▶ **Instructions to follow**
The required answer is a copy of each line in the entries below that includes "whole".

(Data excerpts)
━━━━━━━━

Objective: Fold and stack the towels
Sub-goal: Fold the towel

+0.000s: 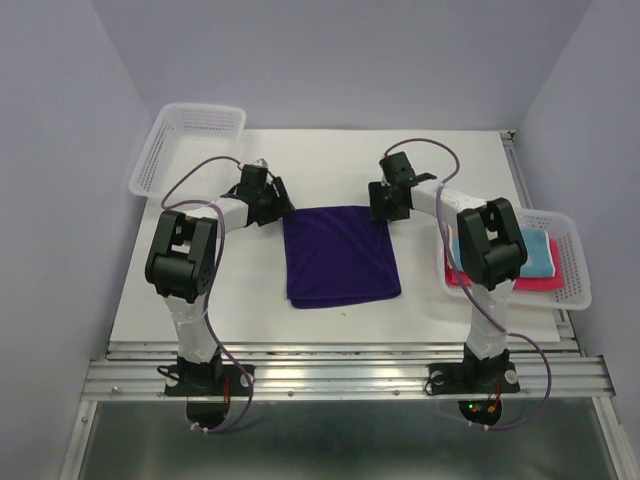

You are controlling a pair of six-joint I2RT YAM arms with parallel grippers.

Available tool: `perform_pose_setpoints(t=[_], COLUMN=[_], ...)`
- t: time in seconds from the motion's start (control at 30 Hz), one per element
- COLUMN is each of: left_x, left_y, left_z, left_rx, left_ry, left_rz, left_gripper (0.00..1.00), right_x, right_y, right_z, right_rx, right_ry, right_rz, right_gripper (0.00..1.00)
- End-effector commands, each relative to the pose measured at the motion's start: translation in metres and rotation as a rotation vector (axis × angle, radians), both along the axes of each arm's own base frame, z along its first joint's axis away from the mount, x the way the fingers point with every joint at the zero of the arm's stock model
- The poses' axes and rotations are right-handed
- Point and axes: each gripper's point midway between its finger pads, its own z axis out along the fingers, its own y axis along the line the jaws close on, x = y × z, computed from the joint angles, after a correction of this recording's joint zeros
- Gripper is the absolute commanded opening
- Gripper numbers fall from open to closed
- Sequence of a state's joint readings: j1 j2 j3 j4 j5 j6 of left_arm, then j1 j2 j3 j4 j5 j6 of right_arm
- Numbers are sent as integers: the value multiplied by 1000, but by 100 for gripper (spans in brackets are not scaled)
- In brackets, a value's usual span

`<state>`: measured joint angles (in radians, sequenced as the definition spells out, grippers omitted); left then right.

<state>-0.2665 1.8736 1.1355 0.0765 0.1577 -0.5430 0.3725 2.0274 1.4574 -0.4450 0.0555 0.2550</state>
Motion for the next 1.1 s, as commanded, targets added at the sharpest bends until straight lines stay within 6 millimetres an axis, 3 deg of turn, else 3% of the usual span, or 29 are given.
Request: perform_pose_setpoints(t=[0.0,0.17,0.33,0.4,0.43,0.53,0.63,0.73,0.9,1.07], left_x=[18,25,27,26,25,24,26,26,30,32], left_y=[1,0,-3,-5,-6,-9,-9,-3,3,2], left_z=[8,-4,-8,-10,-12,-14,-14,-13,-2,7], left_rx=[11,20,15,8,5,-7,-3,19,40,38], left_ry=[-26,-7,0,5,10,12,4,-9,-48,-68], left_rz=[-12,-17,-29,-35,-41,-57,-62,-40,-19,-20], left_gripper=[70,59,43,32,20,0,0,0,0,0], right_x=[28,39,42,40,40,42,45,51,65,68], right_y=[1,-6,-1,1,1,1,0,-2,-10,-9], right_z=[23,20,15,13,13,16,19,24,37,32], right_rx=[1,-11,28,42,42,40,25,6,-46,-46], right_ry=[-73,-82,-63,-51,-53,-65,-76,-96,-137,-134], right_rz=[-3,-22,4,15,16,25,34,43,74,116], right_gripper=[62,60,39,30,27,22,18,5,5,2])
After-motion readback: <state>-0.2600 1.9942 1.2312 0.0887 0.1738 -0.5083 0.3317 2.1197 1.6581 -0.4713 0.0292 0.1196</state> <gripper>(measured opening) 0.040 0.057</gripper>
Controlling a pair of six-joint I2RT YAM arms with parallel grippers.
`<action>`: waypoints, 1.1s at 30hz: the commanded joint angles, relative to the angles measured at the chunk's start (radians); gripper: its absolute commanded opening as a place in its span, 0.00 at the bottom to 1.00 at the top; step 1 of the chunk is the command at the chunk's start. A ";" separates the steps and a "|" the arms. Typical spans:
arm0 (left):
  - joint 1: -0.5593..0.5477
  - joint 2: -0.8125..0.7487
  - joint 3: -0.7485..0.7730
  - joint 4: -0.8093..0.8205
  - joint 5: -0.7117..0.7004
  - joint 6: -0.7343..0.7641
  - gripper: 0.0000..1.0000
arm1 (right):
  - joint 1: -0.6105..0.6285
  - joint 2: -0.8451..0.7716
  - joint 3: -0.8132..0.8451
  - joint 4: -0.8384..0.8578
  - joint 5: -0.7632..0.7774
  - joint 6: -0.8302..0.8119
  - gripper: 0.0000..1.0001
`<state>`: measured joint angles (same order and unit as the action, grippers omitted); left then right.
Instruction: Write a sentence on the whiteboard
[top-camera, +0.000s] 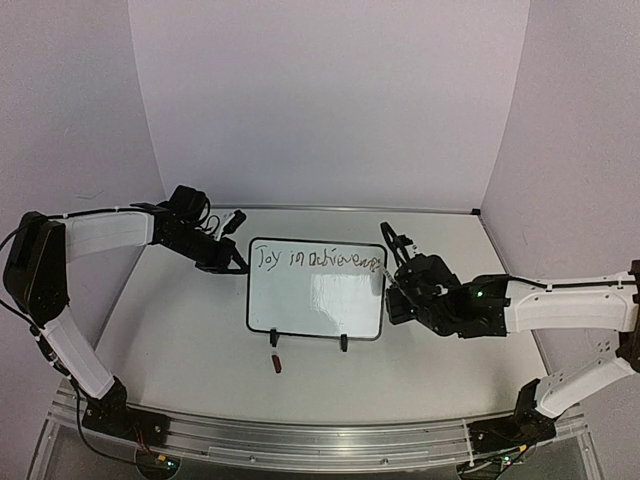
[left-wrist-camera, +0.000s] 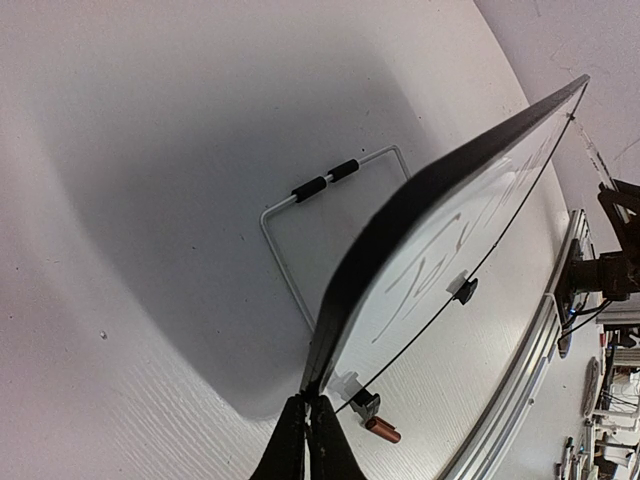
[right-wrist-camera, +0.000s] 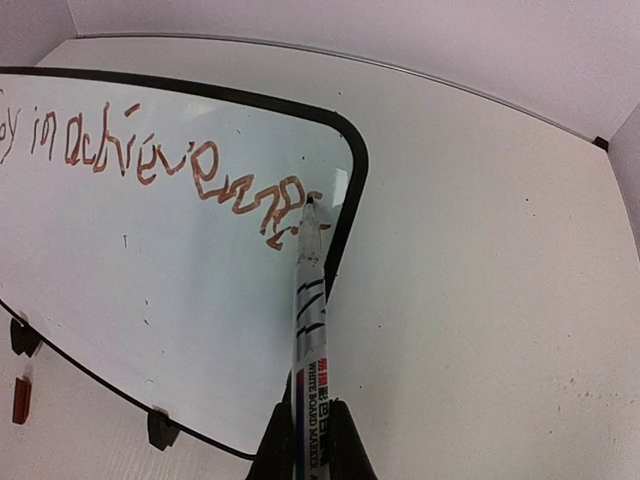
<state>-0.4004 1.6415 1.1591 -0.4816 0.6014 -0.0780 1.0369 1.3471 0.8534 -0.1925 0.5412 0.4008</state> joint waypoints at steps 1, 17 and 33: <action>-0.002 0.004 0.051 -0.005 -0.015 0.004 0.03 | 0.010 -0.036 -0.021 -0.006 0.008 0.041 0.00; -0.002 0.000 0.050 -0.002 -0.015 0.000 0.03 | 0.053 -0.046 -0.040 -0.053 0.030 0.089 0.00; -0.002 -0.005 0.047 0.001 -0.014 -0.003 0.03 | 0.063 -0.050 -0.023 -0.067 0.045 0.075 0.00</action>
<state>-0.4004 1.6413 1.1591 -0.4816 0.6006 -0.0785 1.0901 1.3113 0.8112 -0.2562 0.5607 0.4873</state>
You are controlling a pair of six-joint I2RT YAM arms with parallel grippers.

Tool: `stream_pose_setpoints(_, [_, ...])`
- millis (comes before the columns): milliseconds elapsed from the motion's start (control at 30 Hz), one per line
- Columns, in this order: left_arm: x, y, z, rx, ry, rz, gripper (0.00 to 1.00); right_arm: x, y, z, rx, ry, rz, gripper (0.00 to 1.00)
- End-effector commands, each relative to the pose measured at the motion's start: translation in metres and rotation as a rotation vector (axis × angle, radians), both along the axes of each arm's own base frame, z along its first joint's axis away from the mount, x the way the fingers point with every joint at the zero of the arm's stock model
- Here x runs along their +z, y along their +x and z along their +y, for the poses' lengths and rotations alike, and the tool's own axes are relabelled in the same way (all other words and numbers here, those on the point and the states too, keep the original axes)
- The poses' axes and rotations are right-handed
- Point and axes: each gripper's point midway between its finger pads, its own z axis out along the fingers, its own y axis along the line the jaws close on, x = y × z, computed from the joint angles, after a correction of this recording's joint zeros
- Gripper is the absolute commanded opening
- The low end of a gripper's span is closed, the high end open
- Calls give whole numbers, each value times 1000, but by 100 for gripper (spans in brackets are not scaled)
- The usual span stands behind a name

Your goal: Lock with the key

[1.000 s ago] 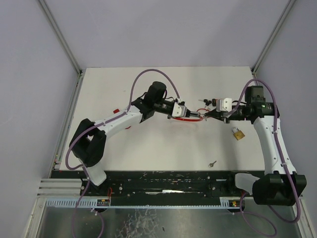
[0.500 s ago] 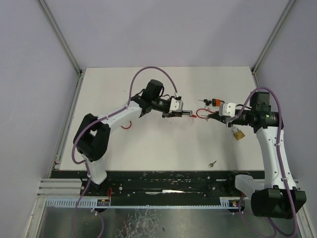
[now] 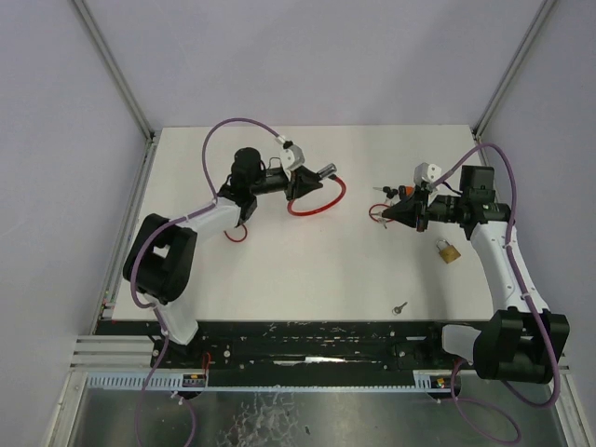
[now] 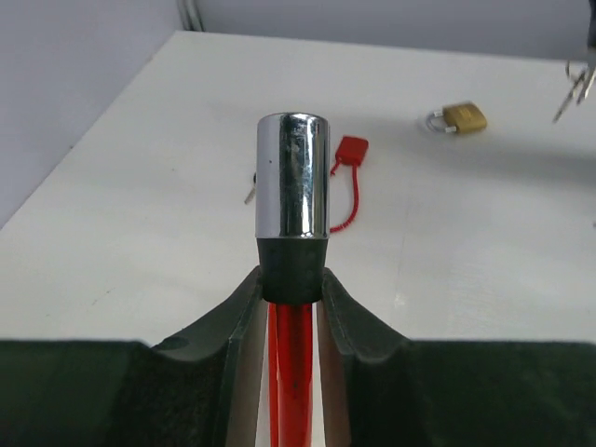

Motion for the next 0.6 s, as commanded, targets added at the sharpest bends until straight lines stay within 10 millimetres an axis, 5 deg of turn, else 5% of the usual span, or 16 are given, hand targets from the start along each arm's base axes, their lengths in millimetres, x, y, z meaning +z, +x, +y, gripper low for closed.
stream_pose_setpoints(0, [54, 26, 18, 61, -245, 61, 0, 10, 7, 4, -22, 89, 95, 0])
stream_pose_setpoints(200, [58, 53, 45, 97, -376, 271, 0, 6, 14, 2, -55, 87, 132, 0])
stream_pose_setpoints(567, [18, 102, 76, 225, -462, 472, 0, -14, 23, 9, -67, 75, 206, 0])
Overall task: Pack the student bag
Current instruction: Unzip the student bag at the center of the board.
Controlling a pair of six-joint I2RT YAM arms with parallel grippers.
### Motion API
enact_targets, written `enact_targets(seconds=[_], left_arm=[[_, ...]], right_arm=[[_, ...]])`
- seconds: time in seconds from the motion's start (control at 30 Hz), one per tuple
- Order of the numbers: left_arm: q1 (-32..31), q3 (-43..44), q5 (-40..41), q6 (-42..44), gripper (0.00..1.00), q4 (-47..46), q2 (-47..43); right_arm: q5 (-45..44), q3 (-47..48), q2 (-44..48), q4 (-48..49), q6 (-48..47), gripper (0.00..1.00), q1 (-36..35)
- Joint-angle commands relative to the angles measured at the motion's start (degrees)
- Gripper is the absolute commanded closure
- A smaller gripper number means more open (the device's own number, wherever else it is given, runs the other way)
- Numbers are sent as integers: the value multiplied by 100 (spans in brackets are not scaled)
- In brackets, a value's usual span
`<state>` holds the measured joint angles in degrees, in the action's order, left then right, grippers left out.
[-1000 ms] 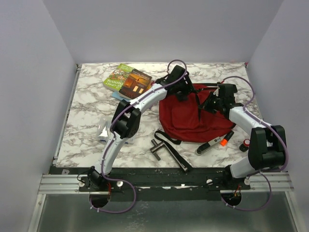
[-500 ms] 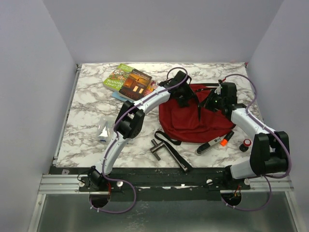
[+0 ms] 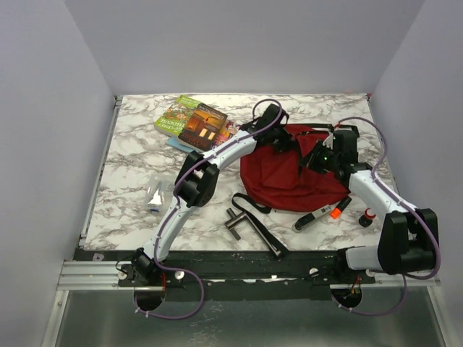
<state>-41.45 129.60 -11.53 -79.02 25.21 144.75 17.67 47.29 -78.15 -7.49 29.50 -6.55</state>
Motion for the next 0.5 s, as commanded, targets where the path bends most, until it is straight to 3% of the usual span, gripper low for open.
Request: enact_targets(seconds=[0.0,0.3,0.47], left_arm=[[114,39,-62,-195,100,-1067,-90],[209,109,-388,140,100,-1173,-230],[265,-117,-1064,621,100,-1168,-384]], right_arm=[[365,-527,422,-351,209,99,-31],[192,-1747,1334,-379,990,99,-31],[-56,-1272,941,-517,673,99,-30]])
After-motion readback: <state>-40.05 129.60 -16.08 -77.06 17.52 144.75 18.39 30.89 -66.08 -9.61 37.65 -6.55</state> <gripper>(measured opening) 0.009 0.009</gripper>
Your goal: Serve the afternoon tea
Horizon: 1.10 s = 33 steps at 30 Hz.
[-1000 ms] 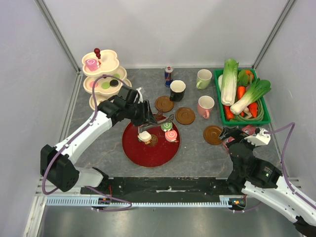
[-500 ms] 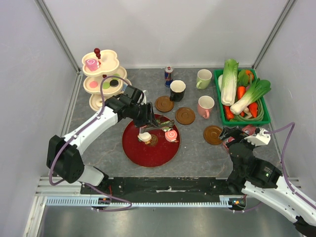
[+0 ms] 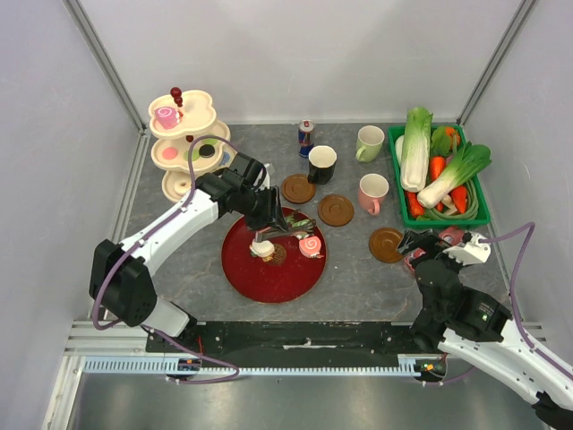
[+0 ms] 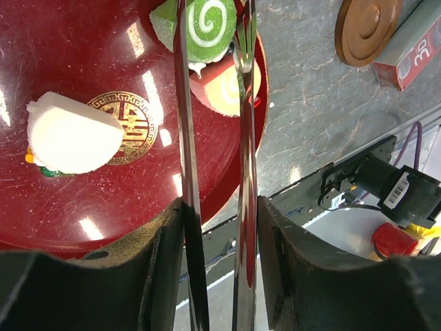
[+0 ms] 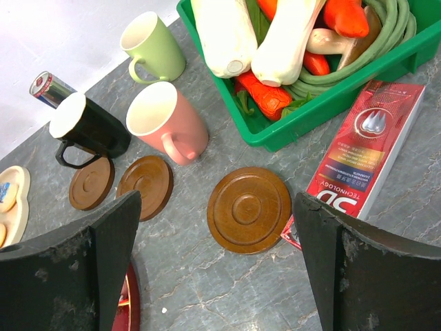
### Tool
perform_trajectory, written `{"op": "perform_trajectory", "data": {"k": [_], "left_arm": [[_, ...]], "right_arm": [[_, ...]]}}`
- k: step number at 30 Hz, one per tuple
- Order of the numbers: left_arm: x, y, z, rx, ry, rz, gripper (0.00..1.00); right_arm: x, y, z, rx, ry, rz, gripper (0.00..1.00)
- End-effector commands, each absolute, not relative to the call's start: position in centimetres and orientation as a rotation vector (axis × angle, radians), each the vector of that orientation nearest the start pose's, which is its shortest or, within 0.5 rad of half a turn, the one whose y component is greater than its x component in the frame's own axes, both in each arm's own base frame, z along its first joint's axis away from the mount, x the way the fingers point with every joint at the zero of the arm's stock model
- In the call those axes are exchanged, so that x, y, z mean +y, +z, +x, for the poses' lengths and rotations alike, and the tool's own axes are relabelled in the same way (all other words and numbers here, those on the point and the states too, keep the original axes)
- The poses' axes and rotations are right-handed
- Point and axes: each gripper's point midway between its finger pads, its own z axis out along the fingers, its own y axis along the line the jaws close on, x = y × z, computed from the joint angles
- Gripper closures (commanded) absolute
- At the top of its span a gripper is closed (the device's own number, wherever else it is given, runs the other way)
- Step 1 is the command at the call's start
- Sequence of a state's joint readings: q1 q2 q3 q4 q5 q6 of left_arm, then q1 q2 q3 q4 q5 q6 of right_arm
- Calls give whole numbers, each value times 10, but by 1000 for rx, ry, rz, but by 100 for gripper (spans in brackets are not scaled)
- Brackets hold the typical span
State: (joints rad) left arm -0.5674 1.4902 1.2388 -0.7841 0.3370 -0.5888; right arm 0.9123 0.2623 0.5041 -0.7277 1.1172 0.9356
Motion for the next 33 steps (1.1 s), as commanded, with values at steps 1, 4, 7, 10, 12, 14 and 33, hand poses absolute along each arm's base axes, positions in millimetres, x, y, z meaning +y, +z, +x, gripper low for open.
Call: {"op": "perform_trajectory", "data": {"k": [1,4,7,10,12,14,33], "left_arm": [[-252,171,249,2713,-803,143,51],[-251,175,249,2709,-807,129,53],[-252,182,250,2688,-819,120,54],[-251,195,252,2646,-827,110,55],[-249,204,253,2617,-827,106,55],[-248,213,254,2590,-832,99,55],[-239,196,247,2589,-848,58,46]], "right_arm": [[15,196,198,1617,172,690,2],[15,195,198,1618,172,690,2],[15,196,197,1615,177,694,2],[15,197,197,1612,180,695,2],[15,196,197,1613,181,694,2],[15,196,197,1613,178,694,2],[15,197,197,1612,186,696,2]]}}
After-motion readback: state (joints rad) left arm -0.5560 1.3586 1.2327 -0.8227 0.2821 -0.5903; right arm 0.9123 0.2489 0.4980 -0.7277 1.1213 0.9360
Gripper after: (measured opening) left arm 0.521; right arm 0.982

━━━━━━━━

▶ **Answer box**
- Calls give whole numbers, each value times 1000, but by 100 for gripper (spans in brackets are not scaled)
- Calls give whole numbers, each value times 10, but by 1000 for rx, ry, rz, but by 100 for gripper (spans in brackets are not scaled)

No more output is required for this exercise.